— Task brief —
Reproduce from the records below, with no pictures, exactly the lines between the one containing "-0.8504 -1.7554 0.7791" and the one containing "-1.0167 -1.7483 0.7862", inclusive.

— Data records —
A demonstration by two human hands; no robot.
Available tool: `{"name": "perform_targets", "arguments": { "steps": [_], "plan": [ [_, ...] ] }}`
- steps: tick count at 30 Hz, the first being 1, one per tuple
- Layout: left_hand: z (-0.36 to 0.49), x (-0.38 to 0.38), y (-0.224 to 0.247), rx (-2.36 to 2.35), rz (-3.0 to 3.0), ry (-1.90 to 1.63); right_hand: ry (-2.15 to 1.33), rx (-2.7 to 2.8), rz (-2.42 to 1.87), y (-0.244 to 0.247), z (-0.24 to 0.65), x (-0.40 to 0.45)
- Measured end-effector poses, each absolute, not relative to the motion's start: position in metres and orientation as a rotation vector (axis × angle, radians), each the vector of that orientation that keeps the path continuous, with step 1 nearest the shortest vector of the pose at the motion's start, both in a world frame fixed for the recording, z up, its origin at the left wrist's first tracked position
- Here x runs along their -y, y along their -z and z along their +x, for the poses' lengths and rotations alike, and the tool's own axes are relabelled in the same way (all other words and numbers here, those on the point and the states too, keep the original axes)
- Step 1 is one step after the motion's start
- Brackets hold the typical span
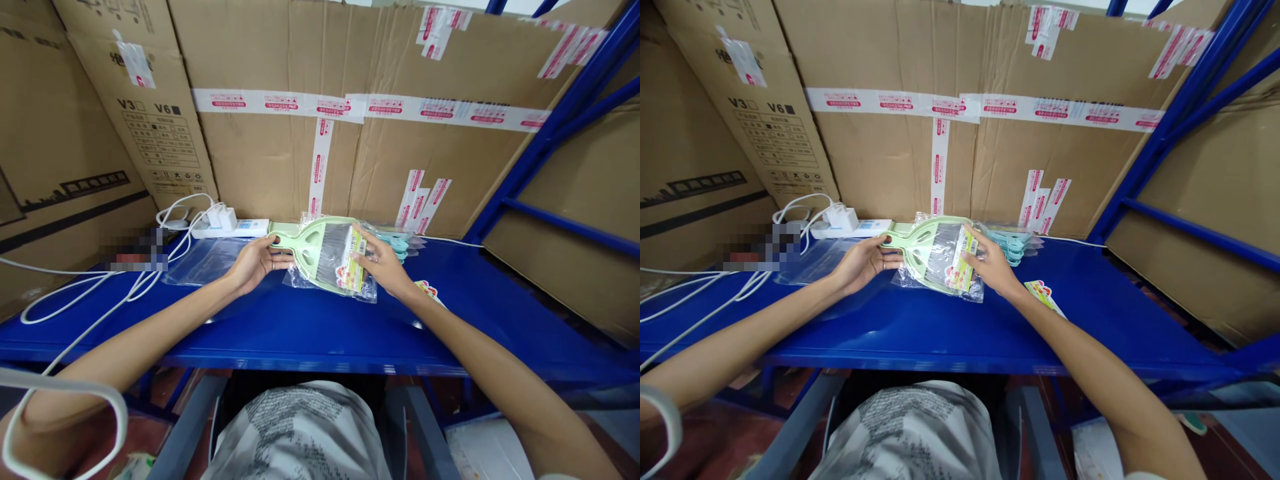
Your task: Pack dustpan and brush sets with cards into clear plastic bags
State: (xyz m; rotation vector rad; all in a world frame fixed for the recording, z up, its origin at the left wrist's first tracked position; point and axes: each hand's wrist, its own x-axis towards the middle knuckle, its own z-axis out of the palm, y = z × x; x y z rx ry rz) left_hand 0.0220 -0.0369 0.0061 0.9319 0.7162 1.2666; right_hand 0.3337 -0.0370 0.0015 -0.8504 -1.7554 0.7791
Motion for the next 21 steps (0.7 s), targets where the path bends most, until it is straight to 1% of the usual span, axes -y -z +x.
{"name": "perform_targets", "arguments": {
  "steps": [9,16,21],
  "plan": [
    [0.021,0.036,-0.007,-0.716,0.957,-1.275,-0.913,1.746,-0.784,-0.003,0.336,0.036],
    [0.026,0.044,-0.006,-0.676,0.999,-1.243,-0.758,1.731,-0.823,-0.004,0.324,0.046],
    [0.028,0.048,-0.005,-0.665,1.020,-1.237,-0.786,1.748,-1.017,-0.002,0.318,0.056]
  ]
}}
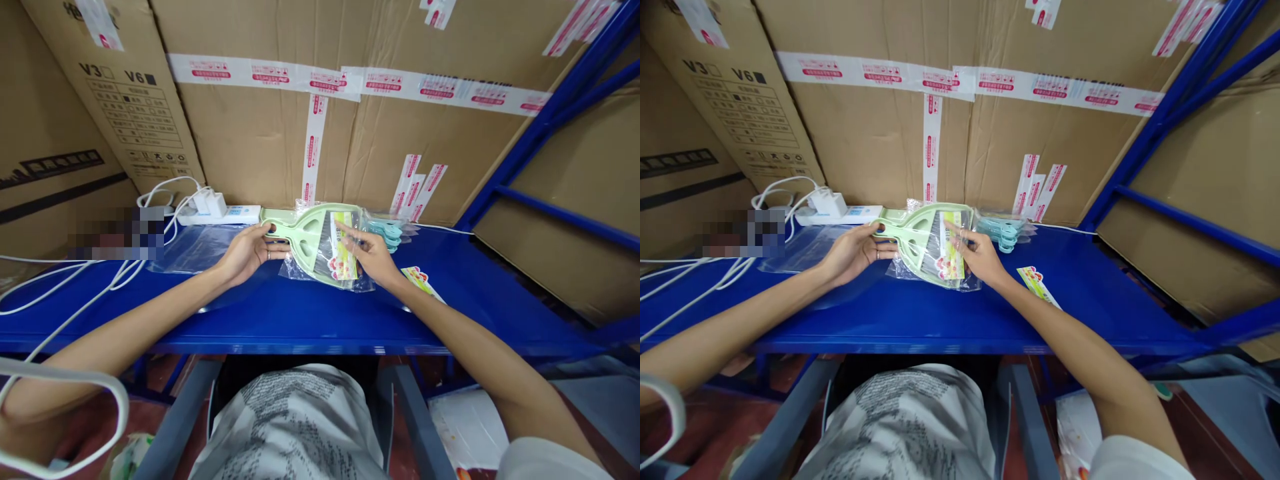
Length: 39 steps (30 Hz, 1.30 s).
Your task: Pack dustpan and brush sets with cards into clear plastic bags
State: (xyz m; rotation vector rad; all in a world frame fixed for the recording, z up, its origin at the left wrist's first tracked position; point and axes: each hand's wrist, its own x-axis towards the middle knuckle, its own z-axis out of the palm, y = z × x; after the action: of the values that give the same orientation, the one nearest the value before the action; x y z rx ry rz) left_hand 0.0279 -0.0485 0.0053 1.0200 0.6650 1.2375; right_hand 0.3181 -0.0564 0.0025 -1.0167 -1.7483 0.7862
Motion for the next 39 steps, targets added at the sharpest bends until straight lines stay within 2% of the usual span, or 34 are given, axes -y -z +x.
{"name": "perform_targets", "arguments": {
  "steps": [4,9,22,32,39],
  "plan": [
    [0.027,0.047,-0.005,-0.674,1.009,-1.224,-0.727,1.770,-1.075,-0.007,0.318,0.061],
    [0.025,0.044,-0.006,-0.692,0.985,-1.244,-0.881,1.888,-1.008,-0.015,0.325,0.059],
    [0.026,0.044,-0.004,-0.675,0.987,-1.215,-0.893,1.846,-1.055,-0.015,0.319,0.063],
    [0.024,0.037,-0.003,-0.724,0.859,-1.225,-0.986,1.378,-0.899,-0.018,0.322,0.056],
    [0.030,0.044,-0.002,-0.626,0.896,-1.193,-1.270,1.291,-1.075,-0.025,0.323,0.052]
  ]
}}
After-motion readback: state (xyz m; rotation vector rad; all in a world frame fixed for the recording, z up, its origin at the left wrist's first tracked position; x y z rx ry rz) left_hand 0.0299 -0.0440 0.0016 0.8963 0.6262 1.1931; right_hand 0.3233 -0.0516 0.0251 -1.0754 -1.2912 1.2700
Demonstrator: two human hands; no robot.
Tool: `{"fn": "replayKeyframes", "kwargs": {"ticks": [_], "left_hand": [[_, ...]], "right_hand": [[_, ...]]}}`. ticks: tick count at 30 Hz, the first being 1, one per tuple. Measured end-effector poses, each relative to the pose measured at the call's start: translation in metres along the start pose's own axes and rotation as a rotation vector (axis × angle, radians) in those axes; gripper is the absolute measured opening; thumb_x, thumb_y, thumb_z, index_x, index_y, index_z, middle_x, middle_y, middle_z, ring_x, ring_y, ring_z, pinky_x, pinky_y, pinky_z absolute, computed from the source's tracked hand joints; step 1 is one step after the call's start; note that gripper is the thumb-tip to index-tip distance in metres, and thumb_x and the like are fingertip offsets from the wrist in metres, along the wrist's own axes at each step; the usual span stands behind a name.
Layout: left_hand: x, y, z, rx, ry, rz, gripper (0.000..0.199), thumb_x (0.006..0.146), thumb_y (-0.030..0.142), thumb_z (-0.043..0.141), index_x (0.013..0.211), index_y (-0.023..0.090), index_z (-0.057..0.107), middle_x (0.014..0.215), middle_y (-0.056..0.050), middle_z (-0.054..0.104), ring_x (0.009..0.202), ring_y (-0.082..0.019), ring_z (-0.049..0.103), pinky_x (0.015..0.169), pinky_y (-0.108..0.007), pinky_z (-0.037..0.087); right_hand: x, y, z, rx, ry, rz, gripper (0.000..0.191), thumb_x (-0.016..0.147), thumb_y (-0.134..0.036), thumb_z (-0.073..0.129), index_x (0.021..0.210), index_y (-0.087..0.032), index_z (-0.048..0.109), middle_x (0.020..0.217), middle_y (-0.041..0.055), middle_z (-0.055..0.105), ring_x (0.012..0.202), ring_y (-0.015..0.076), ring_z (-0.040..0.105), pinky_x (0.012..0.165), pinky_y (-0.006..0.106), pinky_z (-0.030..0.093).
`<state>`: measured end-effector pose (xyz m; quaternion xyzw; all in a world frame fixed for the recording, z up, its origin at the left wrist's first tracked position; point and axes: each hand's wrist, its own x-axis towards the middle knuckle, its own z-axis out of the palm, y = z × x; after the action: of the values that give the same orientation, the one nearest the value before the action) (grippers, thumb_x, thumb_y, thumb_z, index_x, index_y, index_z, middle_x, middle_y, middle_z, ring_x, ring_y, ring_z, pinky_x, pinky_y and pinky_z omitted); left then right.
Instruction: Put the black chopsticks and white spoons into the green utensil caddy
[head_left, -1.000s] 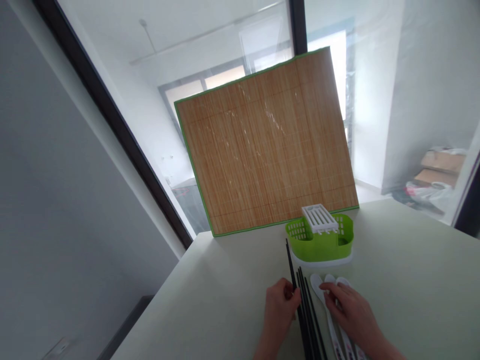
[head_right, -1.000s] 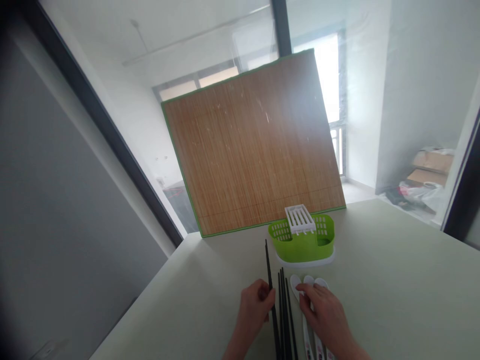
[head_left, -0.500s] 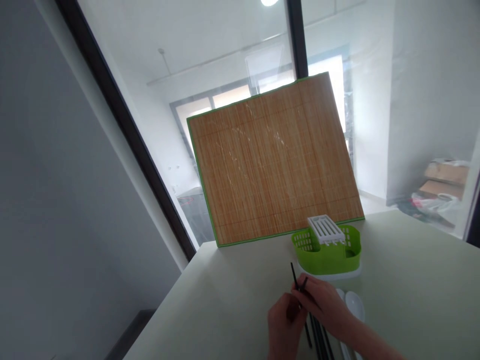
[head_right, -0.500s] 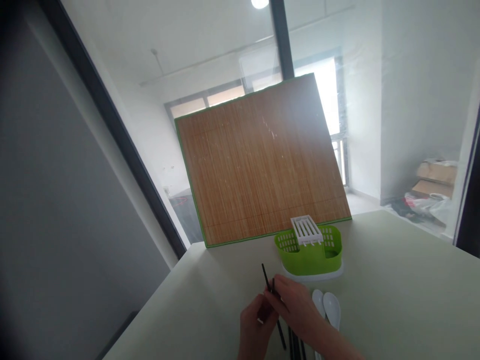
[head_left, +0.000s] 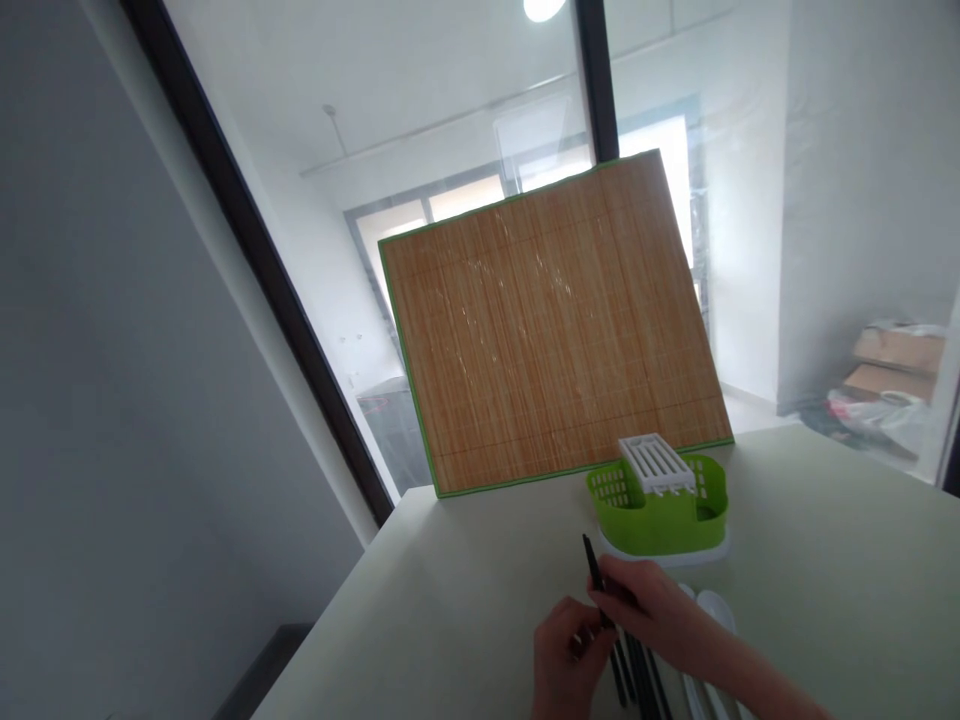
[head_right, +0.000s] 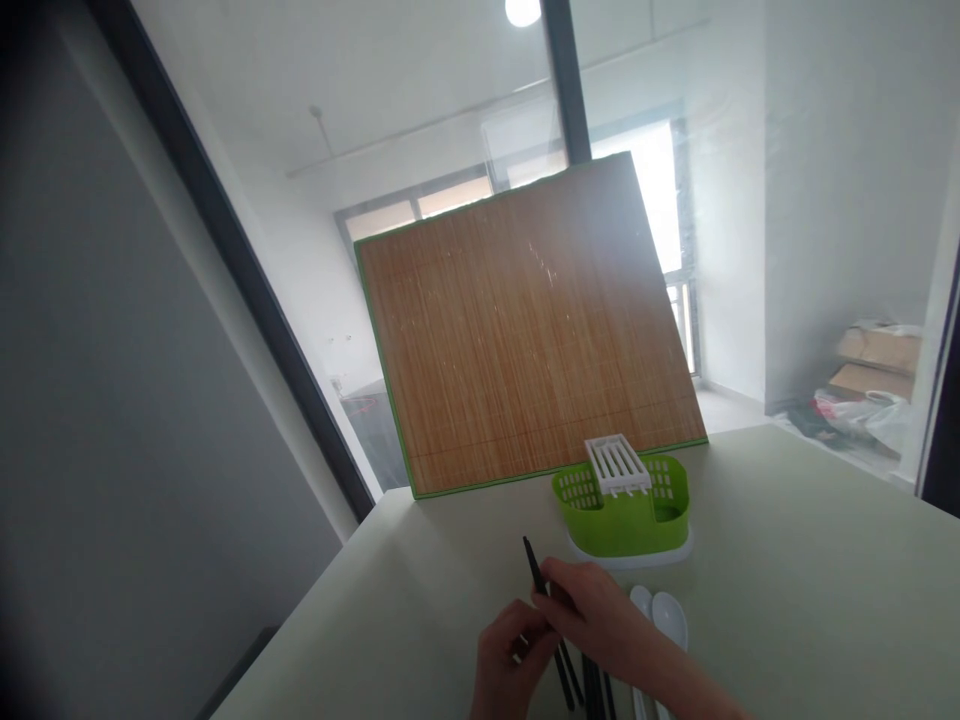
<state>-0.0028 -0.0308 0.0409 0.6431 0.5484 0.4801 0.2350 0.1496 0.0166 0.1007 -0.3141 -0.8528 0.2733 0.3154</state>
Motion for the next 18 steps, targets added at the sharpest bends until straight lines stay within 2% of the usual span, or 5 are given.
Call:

— Response to this task —
State: (xyz m; rotation vector rad; all in a world frame fixed for the recording, z up, its origin at the left wrist's first tracked position; point and axes: each hand's wrist, its own x-axis towards the middle knuckle, its own z-axis out of the palm, y = z × x; x y z rx ry rz) left_hand 0.0220 -0.0369 0.0061 0.9319 0.7162 1.2666; right_hand 0.3337 -0.0370 0.0015 -0.8504 -1.7554 0.7791
Motion for the next 21 steps (0.7 s), targets where the path bends most, until it is straight to 1% of the usual span, axes -y -z +x.
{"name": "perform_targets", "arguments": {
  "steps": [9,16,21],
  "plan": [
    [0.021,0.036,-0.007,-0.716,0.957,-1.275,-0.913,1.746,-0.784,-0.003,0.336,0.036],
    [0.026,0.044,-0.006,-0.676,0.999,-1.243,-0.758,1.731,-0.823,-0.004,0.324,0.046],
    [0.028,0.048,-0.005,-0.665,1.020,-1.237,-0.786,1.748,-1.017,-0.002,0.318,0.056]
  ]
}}
Length: 39 steps (30 Hz, 1.30 s).
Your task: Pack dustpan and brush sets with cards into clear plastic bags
State: (xyz m; rotation vector rad; all in a world frame fixed for the recording, z up, its origin at the left wrist's first tracked position; point and axes: each hand's wrist, its own x-axis towards the middle knuckle, its own z-axis out of the palm, y = z × x; after the action: of the values that give the same orientation, the one nearest the value before the action; x y z rx ry rz) left_hand 0.0279 -0.0485 0.0053 1.0200 0.6650 1.2375; right_hand 0.3181 -0.0564 0.0025 -1.0167 -1.7483 0.7862

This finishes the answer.